What is being asked:
Write out each line from the data below that includes the word "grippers".
============
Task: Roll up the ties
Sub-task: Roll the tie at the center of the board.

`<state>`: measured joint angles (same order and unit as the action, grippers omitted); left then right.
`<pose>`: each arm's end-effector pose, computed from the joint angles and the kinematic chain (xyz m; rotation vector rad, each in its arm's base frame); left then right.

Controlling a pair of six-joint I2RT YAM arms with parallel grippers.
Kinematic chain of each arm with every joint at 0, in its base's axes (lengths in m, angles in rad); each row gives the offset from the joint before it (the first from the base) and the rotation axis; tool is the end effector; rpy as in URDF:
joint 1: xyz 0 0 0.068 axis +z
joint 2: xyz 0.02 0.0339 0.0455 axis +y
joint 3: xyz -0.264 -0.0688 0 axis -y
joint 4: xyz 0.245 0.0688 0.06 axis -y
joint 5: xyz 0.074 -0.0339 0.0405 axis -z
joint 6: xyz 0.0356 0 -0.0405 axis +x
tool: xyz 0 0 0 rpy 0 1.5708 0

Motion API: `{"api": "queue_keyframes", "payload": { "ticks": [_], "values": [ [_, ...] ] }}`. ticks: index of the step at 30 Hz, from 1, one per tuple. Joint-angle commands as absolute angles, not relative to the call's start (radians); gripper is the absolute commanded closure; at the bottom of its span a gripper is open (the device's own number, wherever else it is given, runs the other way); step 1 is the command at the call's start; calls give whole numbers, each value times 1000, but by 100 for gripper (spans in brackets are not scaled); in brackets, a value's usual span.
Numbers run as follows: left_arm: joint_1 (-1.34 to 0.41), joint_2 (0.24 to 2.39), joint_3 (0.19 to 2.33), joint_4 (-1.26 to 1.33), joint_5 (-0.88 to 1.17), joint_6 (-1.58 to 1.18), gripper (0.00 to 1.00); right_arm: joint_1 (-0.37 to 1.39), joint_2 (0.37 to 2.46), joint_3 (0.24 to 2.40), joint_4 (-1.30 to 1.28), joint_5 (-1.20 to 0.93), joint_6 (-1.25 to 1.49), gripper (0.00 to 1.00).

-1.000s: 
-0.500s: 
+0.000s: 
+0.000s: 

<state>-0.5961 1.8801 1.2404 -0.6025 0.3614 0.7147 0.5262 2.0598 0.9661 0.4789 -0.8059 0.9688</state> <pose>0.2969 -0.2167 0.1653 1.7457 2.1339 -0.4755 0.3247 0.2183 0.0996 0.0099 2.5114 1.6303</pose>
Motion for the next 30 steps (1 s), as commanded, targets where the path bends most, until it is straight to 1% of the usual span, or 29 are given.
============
Task answer:
`<state>`: measured joint angles (same order and unit as the action, grippers omitted); left then right.
Controlling a pair of six-joint I2RT YAM arms with parallel grippers.

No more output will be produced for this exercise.